They owed their survival to Keg, really. Keg, whose voice had startled Lorenzo where he stood over the two crumpled bodies in front of him, setting him turning towards her – Keg, whose momentary sacrifice gambit had given the crucial distraction moment for Nott to come hurtling out of the cart, crossbow at the ready, two acid-trailing crossbow bolts slamming into the back of Lorenzo’s neck in quick succession. One of the Iron Shepherds cried out as their leader fell, but Nott’s louder scream cut the air like a knife as she hit the ground running.

And then Keg was running too, the light from Caleb’s missiles turning her dingy armor into the gleaming garb of a battle angel, rushing not _away_ this time but _towards_ her old comrades with weapons upraised. 

But all of this was distant and unreal to Beau, like a puppet show against a backdrop, actions that had little to do with her. She dropped to kneel in the grass, winded as if she had been struck, her callused hands fluttering uncertain and unprepared.

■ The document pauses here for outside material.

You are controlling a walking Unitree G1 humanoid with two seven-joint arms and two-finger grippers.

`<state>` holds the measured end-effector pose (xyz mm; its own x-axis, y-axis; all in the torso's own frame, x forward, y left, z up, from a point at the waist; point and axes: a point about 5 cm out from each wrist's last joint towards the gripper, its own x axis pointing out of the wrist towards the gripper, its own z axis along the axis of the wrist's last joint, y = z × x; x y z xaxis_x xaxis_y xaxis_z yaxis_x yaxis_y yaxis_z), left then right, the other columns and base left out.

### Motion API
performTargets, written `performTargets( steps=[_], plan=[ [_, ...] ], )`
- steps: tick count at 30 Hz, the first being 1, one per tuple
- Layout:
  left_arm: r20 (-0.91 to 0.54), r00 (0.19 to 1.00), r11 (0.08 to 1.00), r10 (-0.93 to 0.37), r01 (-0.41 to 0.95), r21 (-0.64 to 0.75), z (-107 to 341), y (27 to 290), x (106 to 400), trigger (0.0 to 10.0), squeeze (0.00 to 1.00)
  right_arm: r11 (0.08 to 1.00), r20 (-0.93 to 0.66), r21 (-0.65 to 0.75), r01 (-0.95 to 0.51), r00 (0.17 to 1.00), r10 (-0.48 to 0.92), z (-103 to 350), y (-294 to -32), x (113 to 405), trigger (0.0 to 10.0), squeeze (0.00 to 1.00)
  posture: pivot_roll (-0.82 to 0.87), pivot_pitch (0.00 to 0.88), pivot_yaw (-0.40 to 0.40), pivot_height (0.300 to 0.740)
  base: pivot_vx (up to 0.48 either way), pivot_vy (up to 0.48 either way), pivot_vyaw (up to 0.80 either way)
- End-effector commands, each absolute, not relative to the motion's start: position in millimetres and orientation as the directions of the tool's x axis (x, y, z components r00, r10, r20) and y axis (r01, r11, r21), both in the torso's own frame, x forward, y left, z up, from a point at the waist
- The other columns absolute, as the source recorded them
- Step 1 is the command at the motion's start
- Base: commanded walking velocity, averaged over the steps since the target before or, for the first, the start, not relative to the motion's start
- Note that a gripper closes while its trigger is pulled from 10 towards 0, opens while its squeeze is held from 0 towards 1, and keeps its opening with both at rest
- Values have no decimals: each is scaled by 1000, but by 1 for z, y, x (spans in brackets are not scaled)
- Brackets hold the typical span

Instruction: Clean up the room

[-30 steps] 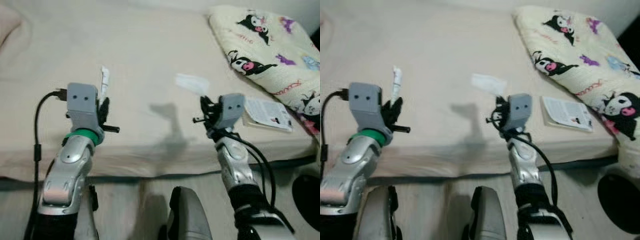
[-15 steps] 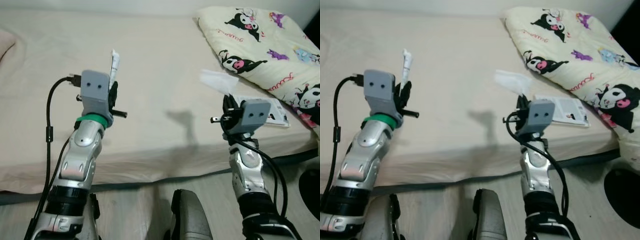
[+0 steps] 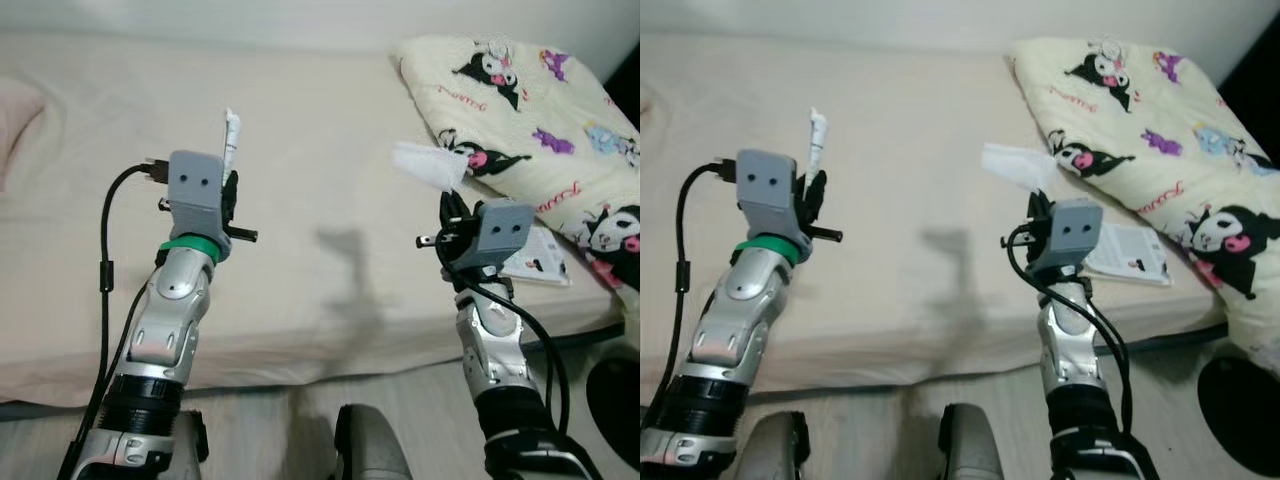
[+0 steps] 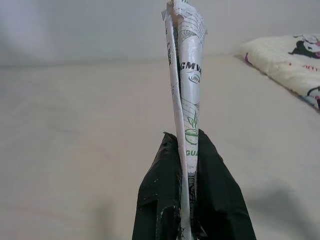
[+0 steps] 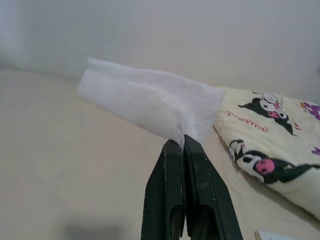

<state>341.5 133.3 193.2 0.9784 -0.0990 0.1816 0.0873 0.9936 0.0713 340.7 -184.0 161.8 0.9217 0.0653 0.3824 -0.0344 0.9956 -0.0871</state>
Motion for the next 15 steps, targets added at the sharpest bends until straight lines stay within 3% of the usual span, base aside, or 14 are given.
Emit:
performTargets(
  steps=[1, 15],
  plan=[
    [159, 979, 991, -130, 123, 50, 187, 125, 341, 10000, 0, 996, 352, -88, -20, 935, 50, 153, -188, 335, 10000, 0, -34, 0, -69, 658, 0, 0, 0],
    [140, 975, 983, -173, 163, 79, 175, 113, 336, 10000, 0, 995, 340, -96, -19, 939, 50, 152, -185, 333, 10000, 0, -46, 0, -62, 713, 0, 0, 0]
  ],
)
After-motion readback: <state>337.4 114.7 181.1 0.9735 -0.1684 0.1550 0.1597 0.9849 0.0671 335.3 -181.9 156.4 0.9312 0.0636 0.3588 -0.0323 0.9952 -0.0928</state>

Molly hadn’t moved since he’d fallen, but his body was warm to her touch, the flicker of a pulse at his throat and the shudder of breath barely to be seen. But Caleb – Caleb – oh, there was so much _blood_. Blood welling from the gaping wounds in his chest, streaming from the corners of his mouth as his body twitched around shuddering breaths, eyes open wide and foggy into nothing. She scrabbled in her pouch for the potion bottle she knew was there, her numb fingers closing on it after what seemed like forever.

“Don’t – you – _dare_ – die on me.”

His head was lifeless weight in the crook of her arm as she tilted the bottle against his lips. He coughed weakly, blood and potion alike spattering against her hand, and if he swallowed any there was no sign of change.

Hoofbeats, screams, horses breathing hard, feet running. Nott screeching at an inhuman pitch somewhere in the little valley, shrieking vengeance and rage.

Caleb would have a potion somewhere too. Beau tugged at his ragged coat with one hand, feeling the pockets, moving upwards and swearing as she went, till blood-slippery glass met her fingertips. The cork was crumbled and the bottle crazed with scratches, but the potion still sloshed inside.

She wanted to scream for Jester. But Jester wasn’t here. Jester was – she looked up – was still in those wagons that even now were clattering along the road past their little ambush site, fading into the cloudy distance. The Iron Shepherds were cutting their losses, taking their foul business north to who-knows-where…

The burn of tears was in Beau’s throat as she swallowed hard. Whatever they had accomplished today, it wasn’t enough. Not enough to save Jester and Yasha and Fjord from their captors.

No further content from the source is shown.